In Near-Unanimous Vote, Congress Approves Largest Budget in Mexican History

SourceMex Economic News & Analysis on Mexico, November 14, 2007 | Go to article overview

In Near-Unanimous Vote, Congress Approves Largest Budget in Mexican History


In a near-unanimous vote, the Chamber of Deputies approved the expenditures portion of the 2008 budget, authorizing the executive to spend about 2.57 trillion pesos (US$235 billion) during the year, about 152.5 billion pesos (US$13.9 billion) above the amount requested by President Felipe Calderon. In contrast, the 2007 budget was estimated at 2.32 trillion pesos (US$212 billion). The proposal--which contains a large increase in expenditures for social programs, public safety, and tourism--takes into account the recently approved tax reform and projections that global oil prices will remain high. The budget is the largest in Mexican history, administration officials said.

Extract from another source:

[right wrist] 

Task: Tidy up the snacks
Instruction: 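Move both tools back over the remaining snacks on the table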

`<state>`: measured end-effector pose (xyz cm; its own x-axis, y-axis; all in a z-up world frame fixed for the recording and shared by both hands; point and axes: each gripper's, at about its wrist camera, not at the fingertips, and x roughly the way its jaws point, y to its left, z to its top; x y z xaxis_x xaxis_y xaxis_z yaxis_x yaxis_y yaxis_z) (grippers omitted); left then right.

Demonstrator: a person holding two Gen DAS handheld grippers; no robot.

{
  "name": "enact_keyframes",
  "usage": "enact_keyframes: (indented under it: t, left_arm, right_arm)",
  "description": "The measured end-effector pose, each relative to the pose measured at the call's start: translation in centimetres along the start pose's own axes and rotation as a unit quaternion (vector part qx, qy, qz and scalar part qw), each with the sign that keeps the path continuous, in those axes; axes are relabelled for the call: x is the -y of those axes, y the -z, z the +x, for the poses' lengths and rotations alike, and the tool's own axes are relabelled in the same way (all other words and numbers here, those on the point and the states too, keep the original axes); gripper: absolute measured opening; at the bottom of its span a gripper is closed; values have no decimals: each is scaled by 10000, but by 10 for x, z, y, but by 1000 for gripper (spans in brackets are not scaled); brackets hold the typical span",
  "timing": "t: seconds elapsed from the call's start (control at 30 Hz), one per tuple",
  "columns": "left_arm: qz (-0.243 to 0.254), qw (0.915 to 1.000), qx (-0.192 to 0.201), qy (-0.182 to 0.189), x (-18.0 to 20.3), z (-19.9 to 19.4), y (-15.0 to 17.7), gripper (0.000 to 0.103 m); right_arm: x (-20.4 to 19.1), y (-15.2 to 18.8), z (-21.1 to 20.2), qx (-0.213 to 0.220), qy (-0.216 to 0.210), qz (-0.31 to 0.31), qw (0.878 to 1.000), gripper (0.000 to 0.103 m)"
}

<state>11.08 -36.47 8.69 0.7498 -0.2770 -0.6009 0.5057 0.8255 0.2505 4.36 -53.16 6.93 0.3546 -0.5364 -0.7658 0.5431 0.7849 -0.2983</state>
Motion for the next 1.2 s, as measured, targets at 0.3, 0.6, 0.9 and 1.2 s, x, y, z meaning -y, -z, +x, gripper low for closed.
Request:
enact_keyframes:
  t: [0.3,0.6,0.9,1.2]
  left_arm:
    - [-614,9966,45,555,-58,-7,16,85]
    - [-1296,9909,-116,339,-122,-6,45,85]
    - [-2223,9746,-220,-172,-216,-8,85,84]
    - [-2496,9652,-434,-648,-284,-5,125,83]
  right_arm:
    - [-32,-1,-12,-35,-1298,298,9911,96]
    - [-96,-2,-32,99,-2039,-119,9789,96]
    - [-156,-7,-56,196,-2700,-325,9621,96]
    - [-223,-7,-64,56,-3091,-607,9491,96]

Calderon, whose original budget proposal did not include the tax reforms (see SourceMex, 2007-09-26), has said he supports the version approved by the Congress. The changes in the tax code include tax increases for business and gasoline (see SourceMex, 2007-09-19).

The expenditures budget (Presupuesto de Egresos de la Federacion), approved by a 449-to-6 margin, with three abstentions, received strong support from all the political parties represented in Congress. The initiative was approved on Nov. 12, just three days before the Nov. 15 deadline set by the Mexican Constitution. "This budget considers the proposals of all the different political parties," said Chamber of Deputies president Ruth Zavaleta, a member of the center-left Partido de la Revolucion Democratica (PRD).

Six dissenting legislators from the governing Partido Accion Nacional (PAN) cast a "protest" vote, accusing their floor coordinator Hector Larios of giving PRI legislative leader Emilio Gamboa Patron too much say in how the budget was shaped.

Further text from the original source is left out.